### TASK PROMPT
Pictures in the data must not be copied, but everything else should be output exactly.

### DATA PROVIDED
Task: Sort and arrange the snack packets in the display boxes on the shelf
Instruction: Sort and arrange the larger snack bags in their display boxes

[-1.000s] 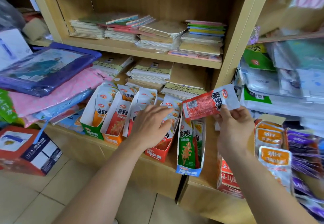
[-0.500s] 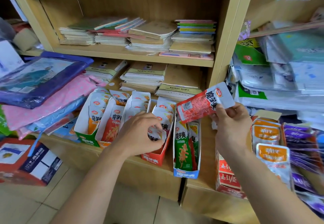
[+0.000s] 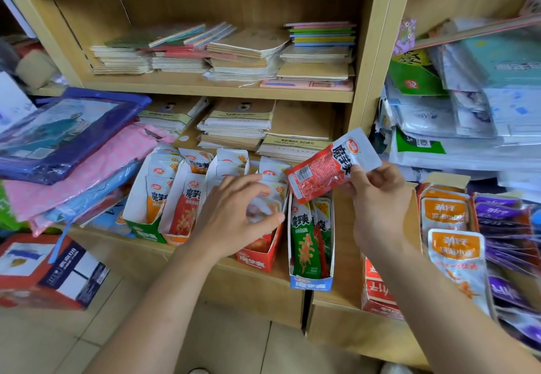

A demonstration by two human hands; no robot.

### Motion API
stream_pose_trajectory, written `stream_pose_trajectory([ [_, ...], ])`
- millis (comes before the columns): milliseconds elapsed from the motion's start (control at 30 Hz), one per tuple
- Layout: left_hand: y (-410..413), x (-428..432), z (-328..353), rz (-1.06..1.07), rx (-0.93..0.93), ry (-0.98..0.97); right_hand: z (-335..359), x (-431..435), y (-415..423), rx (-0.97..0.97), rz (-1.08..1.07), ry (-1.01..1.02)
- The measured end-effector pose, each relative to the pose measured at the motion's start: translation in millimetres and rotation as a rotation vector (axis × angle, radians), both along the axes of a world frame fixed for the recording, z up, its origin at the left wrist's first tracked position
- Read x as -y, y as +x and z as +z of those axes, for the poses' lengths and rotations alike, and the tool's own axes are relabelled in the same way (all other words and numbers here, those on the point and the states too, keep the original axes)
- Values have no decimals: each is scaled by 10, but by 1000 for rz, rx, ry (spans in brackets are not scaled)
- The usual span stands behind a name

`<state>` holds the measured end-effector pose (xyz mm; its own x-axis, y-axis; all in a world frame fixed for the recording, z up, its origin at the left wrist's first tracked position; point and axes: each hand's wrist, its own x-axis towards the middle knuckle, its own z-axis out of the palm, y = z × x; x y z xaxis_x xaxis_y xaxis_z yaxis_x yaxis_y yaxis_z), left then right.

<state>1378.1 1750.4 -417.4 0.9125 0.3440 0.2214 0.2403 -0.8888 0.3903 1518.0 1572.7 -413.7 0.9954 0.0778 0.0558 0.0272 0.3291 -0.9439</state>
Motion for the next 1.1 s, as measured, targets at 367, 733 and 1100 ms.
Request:
stream_pose_trajectory([
  [367,282,0,-216,76,-95,129,46,168,74,27,-59,-87],
  [733,-235,-48,-18,-103,135,-75,86,174,105,52,-40,-65],
  [1100,-455,-19,63,-91,124,-190,84,-21,-7,76,51,18],
])
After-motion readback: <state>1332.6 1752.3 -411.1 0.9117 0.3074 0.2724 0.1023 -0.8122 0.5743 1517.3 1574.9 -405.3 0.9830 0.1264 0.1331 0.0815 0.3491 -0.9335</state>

### RESPONSE BELOW
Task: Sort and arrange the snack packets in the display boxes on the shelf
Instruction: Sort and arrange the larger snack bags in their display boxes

[-1.000s] 
[-0.500s] 
[+0.000s] 

A demonstration by two human hands; no robot.

### Motion API
stream_pose_trajectory, written `stream_pose_trajectory([ [_, ...], ])`
- millis (comes before the columns): milliseconds elapsed from the motion's start (control at 30 Hz), one per tuple
- Layout: left_hand: y (-410..413), x (-428..432), z (-328..353), rz (-1.06..1.07), rx (-0.93..0.93), ry (-0.98..0.97); right_hand: z (-335..359), x (-431..435), y (-415..423), rx (-0.97..0.97), rz (-1.08..1.07), ry (-1.01..1.02)
- The measured end-effector pose, each relative to the pose measured at the motion's start: translation in millimetres and rotation as a rotation vector (axis × angle, radians), both along the axes of a world frame fixed for the recording, z up, its origin at the left wrist's first tracked position
- Read x as -y, y as +x and z as +z of those axes, for the poses' lengths and rotations alike, and the tool's own axes are relabelled in the same way (all other words and numbers here, those on the point and the states too, keep the original axes)
- Values have no decimals: each is scaled by 10, but by 1000 for rz, rx, ry (spans in brackets are not scaled)
- The usual span stands behind a name

`<state>` holds the measured end-effector pose (xyz mm; its own x-axis, y-axis; all in a world frame fixed for the recording, z up, its origin at the left wrist's first tracked position; point and axes: each hand's wrist, its own x-axis towards the middle knuckle, its own z-axis out of the palm, y = z × x; x y z xaxis_x xaxis_y xaxis_z yaxis_x yaxis_y yaxis_z), left then right.

<state>1378.1 1750.4 -417.4 0.9125 0.3440 0.2214 0.2403 -0.8888 0.3903 1518.0 1572.7 -413.7 0.9954 0.0778 0.0558 0.0272 0.3291 -0.9439</state>
Motion for the next 1.1 s, as measured, targets at 367, 733 and 1100 ms.
Request:
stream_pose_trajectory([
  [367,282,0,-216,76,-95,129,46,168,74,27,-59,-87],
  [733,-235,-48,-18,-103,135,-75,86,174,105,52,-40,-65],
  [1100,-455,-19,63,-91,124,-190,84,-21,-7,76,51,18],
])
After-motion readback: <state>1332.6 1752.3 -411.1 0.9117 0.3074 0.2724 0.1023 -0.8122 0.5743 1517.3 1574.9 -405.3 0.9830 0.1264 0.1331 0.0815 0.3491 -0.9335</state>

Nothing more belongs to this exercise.